[[ Available data open ]]

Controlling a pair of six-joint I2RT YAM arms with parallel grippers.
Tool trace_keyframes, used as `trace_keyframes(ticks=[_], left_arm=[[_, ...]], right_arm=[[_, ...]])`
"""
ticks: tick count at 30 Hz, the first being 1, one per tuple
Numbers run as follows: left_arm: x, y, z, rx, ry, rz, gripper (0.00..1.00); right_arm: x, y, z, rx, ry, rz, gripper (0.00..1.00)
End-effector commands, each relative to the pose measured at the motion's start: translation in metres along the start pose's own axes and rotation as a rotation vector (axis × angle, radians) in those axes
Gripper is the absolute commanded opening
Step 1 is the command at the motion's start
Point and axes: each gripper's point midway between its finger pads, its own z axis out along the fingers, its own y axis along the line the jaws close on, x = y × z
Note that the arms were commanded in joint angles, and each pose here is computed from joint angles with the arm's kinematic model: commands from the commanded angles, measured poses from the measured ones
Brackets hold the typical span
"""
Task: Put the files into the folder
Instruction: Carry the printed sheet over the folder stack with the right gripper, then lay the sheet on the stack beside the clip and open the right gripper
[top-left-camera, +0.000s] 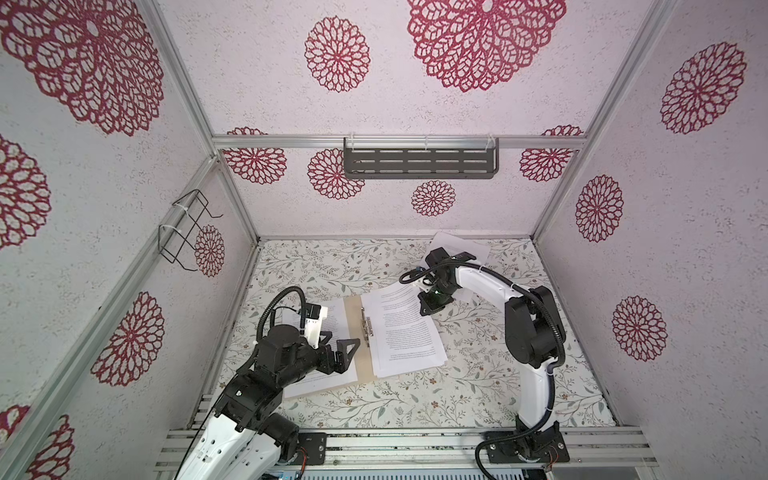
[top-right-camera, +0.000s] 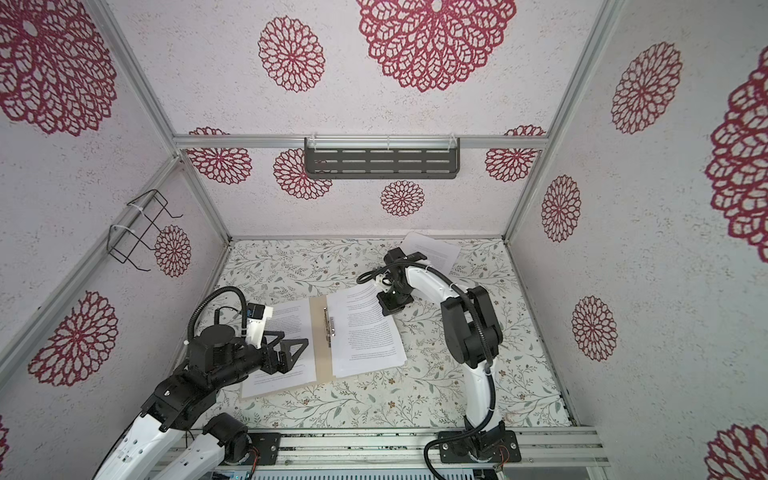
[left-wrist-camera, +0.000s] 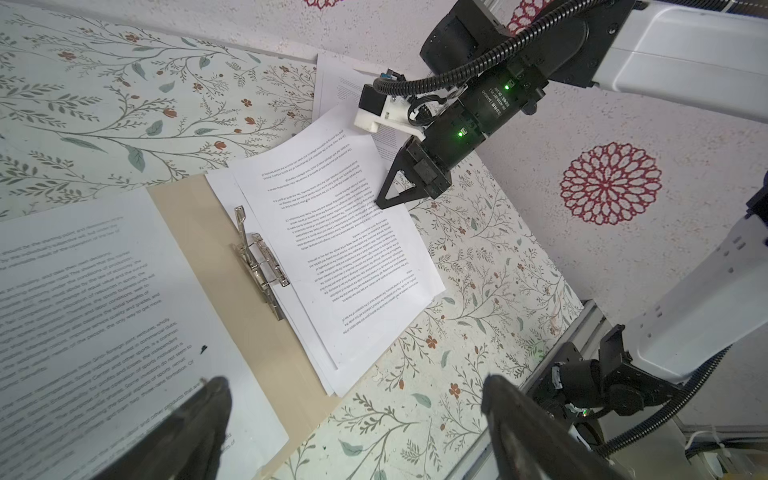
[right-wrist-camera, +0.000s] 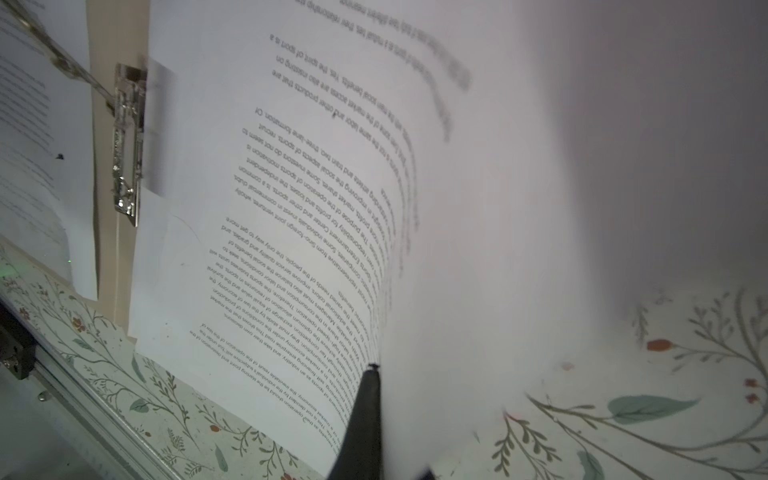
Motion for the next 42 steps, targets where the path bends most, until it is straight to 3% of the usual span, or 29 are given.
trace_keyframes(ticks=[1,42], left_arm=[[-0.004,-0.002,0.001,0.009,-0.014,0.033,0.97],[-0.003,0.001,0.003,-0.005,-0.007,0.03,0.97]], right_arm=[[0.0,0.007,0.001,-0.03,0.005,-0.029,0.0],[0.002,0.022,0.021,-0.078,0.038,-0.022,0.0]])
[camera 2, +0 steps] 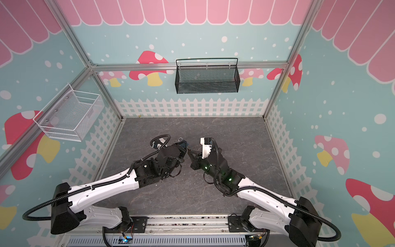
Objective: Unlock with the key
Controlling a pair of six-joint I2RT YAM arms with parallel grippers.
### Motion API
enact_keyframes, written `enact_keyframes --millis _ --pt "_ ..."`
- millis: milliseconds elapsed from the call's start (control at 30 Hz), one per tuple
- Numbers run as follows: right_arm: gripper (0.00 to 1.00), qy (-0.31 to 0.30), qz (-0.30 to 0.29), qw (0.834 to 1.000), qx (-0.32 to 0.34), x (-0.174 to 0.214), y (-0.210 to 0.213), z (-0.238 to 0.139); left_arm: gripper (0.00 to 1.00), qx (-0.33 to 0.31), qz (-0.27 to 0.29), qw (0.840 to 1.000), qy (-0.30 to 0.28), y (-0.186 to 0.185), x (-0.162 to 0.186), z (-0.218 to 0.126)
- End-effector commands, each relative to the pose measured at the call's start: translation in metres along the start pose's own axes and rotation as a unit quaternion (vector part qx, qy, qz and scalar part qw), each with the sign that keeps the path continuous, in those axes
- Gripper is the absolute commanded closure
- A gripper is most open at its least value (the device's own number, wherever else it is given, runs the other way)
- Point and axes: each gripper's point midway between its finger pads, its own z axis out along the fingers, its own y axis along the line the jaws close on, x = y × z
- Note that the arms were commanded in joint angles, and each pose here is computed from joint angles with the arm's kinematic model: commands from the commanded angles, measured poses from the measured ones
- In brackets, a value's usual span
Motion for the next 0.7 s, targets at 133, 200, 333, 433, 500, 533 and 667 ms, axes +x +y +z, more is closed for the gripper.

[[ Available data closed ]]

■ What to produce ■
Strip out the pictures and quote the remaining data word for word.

■ Answer for the task ■
Controlling a pair of six-joint I2RT YAM arms with parallel grippers.
Tool trace_keyframes, used as `trace_keyframes(ticks=[_], left_arm=[[_, ...]], right_arm=[[_, ...]])`
"""
ticks: tick count at 30 Hz, the first being 1, one per tuple
Numbers run as follows: left_arm: x, y, z, rx, ry, rz, gripper (0.00..1.00); right_arm: x, y, z, rx, ry, rz, gripper (0.00..1.00)
End-effector commands, each relative to the pose measured at the motion's start: translation in metres along the start pose's own axes and rotation as a rotation vector (axis × angle, radians) in those axes
Gripper is the absolute commanded opening
Step 1 is the command at the motion's start
Point and axes: each gripper's point midway between its finger pads, its own z axis out along the fingers, its own y axis along the line the jaws close on, x = y × z
Note that the arms were commanded in joint angles, and each pose here is computed from joint angles with the arm's kinematic model: commands from the commanded angles, measured poses from the measured ones
Brackets hold the typical span
"""
Task: Put the files into the folder
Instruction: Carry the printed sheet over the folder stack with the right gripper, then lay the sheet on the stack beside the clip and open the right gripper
[top-left-camera, +0.000s] 
[top-right-camera, +0.000s] 
[left-wrist-camera, +0.000s] 
[right-wrist-camera, +0.000s] 
Motion for the next 42 steps, targets where the path bends most, until it is straight to 3% of the usual span, or 29 are given.
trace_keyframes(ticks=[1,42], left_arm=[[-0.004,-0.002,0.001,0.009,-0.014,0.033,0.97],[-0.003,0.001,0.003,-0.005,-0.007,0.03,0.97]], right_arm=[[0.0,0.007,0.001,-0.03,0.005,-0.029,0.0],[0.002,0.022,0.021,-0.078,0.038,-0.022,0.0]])
[camera 2, +0 steps] 
Objective: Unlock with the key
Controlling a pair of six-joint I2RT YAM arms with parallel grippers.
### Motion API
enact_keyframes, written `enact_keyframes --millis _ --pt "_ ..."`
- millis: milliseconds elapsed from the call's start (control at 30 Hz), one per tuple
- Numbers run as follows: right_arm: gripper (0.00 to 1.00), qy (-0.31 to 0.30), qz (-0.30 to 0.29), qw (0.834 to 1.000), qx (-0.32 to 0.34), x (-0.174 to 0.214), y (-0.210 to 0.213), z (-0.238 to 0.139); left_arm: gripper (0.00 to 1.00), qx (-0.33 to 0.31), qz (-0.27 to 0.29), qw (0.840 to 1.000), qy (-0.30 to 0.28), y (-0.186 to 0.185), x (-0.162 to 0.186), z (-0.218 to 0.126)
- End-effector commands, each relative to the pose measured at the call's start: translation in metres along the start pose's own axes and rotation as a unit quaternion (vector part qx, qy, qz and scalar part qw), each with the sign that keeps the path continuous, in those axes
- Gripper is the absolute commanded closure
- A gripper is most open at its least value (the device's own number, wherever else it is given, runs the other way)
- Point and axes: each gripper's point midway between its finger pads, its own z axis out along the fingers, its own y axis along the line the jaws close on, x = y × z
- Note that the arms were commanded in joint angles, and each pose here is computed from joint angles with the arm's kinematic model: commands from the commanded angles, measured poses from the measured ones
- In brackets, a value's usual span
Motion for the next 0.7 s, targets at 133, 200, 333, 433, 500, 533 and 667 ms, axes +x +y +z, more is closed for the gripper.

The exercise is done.